Exercise goal:
Give the line with "Point to the dark metal cabinet." again, along with every line below it to the end of the records, word for word.

Data for the task:
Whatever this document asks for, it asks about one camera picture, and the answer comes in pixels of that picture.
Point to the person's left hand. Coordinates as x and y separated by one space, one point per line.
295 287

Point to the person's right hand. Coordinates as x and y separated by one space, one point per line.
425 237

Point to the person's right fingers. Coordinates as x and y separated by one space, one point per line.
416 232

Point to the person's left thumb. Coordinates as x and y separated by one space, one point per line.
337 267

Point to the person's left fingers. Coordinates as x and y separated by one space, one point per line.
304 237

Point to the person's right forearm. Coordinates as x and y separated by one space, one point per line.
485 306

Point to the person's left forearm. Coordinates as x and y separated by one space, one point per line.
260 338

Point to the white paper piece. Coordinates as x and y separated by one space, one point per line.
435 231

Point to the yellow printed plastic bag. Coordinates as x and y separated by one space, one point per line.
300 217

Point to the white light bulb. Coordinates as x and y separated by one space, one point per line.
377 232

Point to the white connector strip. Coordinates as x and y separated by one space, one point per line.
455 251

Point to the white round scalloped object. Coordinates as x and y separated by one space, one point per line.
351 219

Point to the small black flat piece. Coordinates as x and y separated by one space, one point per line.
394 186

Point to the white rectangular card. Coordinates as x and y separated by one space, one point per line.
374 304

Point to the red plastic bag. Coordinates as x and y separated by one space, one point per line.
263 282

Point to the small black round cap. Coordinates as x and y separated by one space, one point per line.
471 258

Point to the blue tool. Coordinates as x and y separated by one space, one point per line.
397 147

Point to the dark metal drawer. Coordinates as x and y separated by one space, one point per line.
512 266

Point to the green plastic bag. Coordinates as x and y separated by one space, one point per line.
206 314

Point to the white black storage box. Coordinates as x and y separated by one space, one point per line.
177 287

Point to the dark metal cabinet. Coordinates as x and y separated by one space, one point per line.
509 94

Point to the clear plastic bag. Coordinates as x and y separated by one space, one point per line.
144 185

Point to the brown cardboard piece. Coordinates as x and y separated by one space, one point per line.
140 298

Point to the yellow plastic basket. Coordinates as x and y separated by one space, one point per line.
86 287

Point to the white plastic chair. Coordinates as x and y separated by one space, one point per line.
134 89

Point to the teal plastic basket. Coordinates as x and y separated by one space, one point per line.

Completed task:
Point to the dark metal cabinet. Coordinates as x and y separated by one space, one point per line.
509 94

Point to the clear plastic bag. Coordinates as x and y separated by one space, one point per line.
144 185

Point to the brown cardboard piece. Coordinates as x and y separated by one space, one point per line.
140 298

Point to the yellow plastic basket. Coordinates as x and y separated by one space, one point per line.
86 287

Point to the white plastic chair. Coordinates as x and y separated by one space, one point per line.
134 89

Point to the teal plastic basket. Coordinates as x and y separated by one space, one point per line.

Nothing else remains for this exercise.